* _Task details_:
Your reply should restate the lines from the top of the entries through the line containing "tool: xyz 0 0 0" word for word, with no pictures.

* _Dataset records_:
═══
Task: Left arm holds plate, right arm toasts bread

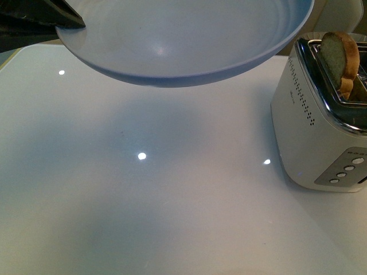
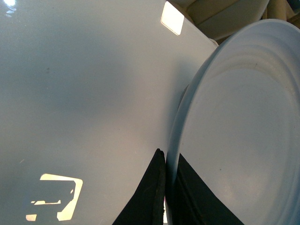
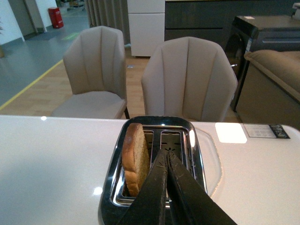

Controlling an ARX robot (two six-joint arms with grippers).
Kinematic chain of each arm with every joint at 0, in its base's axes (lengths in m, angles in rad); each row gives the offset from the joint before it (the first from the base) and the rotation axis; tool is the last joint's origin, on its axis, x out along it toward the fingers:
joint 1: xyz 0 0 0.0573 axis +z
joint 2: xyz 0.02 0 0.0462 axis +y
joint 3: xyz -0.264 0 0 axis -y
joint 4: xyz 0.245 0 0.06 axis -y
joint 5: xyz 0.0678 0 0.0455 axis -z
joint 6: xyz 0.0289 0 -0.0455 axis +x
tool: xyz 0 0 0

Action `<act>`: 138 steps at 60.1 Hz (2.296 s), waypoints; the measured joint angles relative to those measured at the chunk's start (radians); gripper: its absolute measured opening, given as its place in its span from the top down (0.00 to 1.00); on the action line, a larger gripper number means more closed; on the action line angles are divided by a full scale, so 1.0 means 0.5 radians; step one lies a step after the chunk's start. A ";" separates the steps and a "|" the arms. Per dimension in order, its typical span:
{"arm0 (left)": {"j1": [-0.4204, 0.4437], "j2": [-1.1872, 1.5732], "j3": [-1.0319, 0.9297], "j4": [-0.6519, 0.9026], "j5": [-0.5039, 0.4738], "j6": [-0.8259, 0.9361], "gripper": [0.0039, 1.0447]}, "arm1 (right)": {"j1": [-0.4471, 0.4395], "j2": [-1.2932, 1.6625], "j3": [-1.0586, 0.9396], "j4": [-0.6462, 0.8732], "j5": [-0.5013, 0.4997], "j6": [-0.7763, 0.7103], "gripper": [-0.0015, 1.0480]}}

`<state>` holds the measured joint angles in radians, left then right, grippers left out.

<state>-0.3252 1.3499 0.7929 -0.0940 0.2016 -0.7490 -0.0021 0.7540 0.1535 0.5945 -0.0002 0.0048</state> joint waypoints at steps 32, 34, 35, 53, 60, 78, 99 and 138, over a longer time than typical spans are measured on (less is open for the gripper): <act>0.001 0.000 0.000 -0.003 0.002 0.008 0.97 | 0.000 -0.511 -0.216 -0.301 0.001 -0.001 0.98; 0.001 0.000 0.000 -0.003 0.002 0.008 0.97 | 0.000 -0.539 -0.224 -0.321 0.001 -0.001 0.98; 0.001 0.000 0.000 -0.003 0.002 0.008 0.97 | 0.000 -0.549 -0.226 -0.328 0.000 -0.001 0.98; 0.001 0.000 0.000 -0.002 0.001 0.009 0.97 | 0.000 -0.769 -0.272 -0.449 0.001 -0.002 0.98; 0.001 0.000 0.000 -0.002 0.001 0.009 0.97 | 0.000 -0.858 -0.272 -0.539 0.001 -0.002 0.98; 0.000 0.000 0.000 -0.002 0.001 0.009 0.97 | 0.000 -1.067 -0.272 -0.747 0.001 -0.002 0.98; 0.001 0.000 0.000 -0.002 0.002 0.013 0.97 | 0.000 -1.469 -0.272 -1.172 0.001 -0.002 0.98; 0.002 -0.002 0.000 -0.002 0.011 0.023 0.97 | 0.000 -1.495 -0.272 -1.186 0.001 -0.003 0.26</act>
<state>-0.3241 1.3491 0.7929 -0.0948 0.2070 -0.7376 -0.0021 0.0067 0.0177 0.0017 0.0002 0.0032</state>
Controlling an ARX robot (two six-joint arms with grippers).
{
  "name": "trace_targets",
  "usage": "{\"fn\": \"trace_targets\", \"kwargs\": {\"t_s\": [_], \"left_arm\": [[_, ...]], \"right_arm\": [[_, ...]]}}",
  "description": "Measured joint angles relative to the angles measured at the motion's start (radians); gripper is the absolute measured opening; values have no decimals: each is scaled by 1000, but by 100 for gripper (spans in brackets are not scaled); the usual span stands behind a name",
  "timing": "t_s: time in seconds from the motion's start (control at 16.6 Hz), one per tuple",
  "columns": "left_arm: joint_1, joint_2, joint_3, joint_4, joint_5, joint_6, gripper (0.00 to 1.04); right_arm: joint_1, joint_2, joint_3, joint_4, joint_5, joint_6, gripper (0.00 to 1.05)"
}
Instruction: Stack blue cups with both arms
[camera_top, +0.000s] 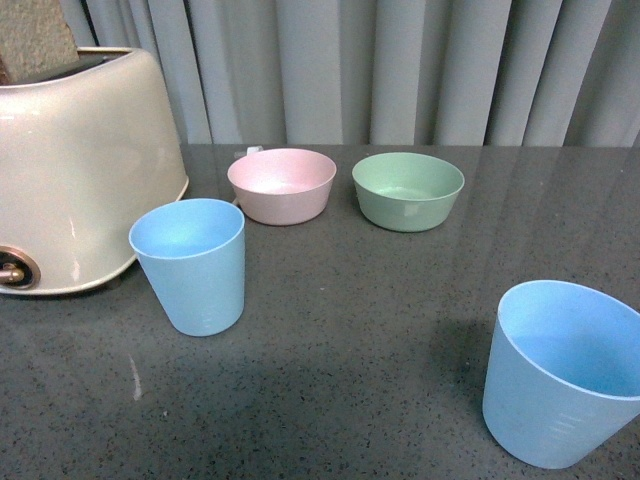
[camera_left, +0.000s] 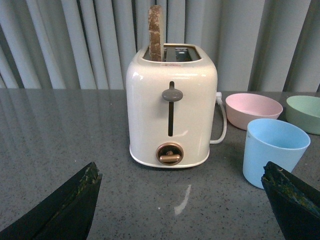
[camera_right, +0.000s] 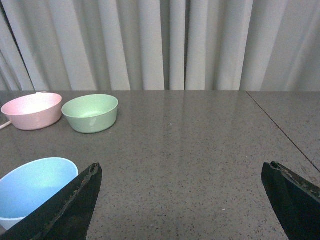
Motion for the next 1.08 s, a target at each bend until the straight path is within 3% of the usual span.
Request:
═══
* _Problem solution_:
Task: Left arm holds plate, right arm toasts bread


Controlling an ARX robot (two six-joint arms with grippers).
Kinematic chain of each arm with every joint at 0, in its base's axes (lengths in m, angles in rad); each row gives the offset from the joint before it (the first from the base) and the rotation axis; tool is the last joint's origin, on its axis, x out along it toward the fingers:
joint 1: xyz 0 0 0.0573 axis +z
joint 2: xyz 0.02 0 0.0462 axis +y
joint 3: xyz -0.264 0 0 axis -y
joint 4: xyz 0.245 0 0.06 axis -y
joint 5: xyz 0.0678 0 0.0455 axis -z
joint 6: xyz 0.0289 0 -0.0455 axis +x
tool: xyz 0 0 0

This answer has been given in full.